→ **Task objective**: Down to the last line below, write out every line exactly, starting with the one that contains "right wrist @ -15" and leaving out the pictures.

→ **Available data**:

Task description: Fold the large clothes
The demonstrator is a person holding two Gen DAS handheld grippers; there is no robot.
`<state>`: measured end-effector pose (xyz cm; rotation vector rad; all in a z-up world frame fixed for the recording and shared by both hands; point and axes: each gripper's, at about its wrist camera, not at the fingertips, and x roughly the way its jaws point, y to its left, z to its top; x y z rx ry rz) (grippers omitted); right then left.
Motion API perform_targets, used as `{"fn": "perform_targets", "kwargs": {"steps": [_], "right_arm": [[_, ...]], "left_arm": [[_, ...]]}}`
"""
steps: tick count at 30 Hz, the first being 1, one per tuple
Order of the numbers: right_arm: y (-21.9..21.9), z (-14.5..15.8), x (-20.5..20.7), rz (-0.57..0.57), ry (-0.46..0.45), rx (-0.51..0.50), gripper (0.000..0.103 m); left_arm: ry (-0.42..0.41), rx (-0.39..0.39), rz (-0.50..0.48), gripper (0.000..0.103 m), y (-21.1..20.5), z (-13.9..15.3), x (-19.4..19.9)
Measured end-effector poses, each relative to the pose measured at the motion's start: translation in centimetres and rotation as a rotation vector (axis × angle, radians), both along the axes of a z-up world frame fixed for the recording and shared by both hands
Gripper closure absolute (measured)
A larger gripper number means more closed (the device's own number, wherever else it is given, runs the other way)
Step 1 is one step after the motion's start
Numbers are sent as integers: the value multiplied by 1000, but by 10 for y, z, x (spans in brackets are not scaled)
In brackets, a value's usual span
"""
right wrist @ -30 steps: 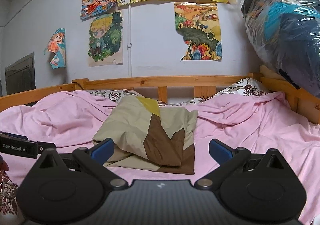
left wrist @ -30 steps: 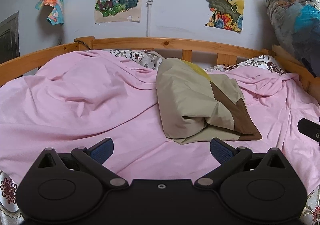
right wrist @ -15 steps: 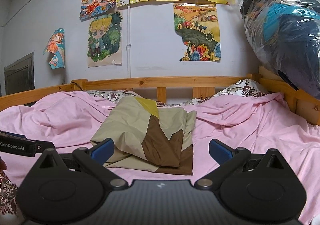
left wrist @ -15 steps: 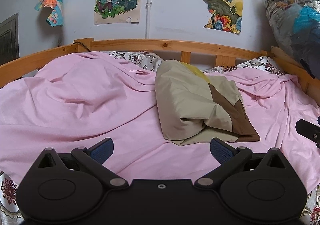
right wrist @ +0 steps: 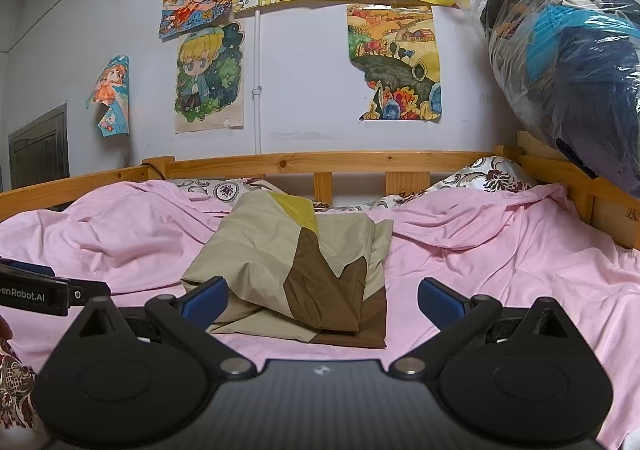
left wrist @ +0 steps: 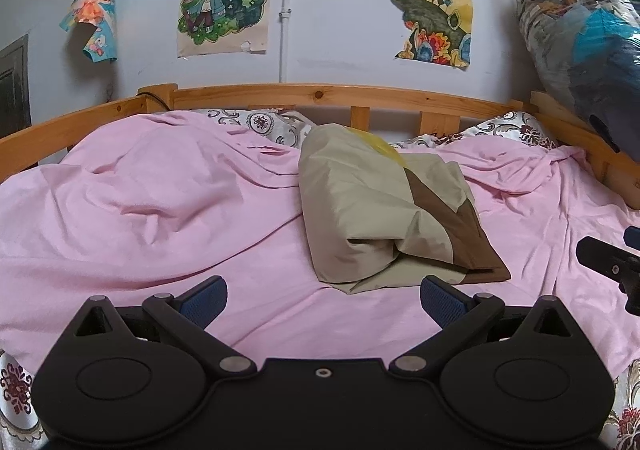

→ **Expected answer**:
right wrist @ -15 steps: 
left wrist @ -15 steps: 
right wrist @ +0 steps: 
left wrist @ +0 steps: 

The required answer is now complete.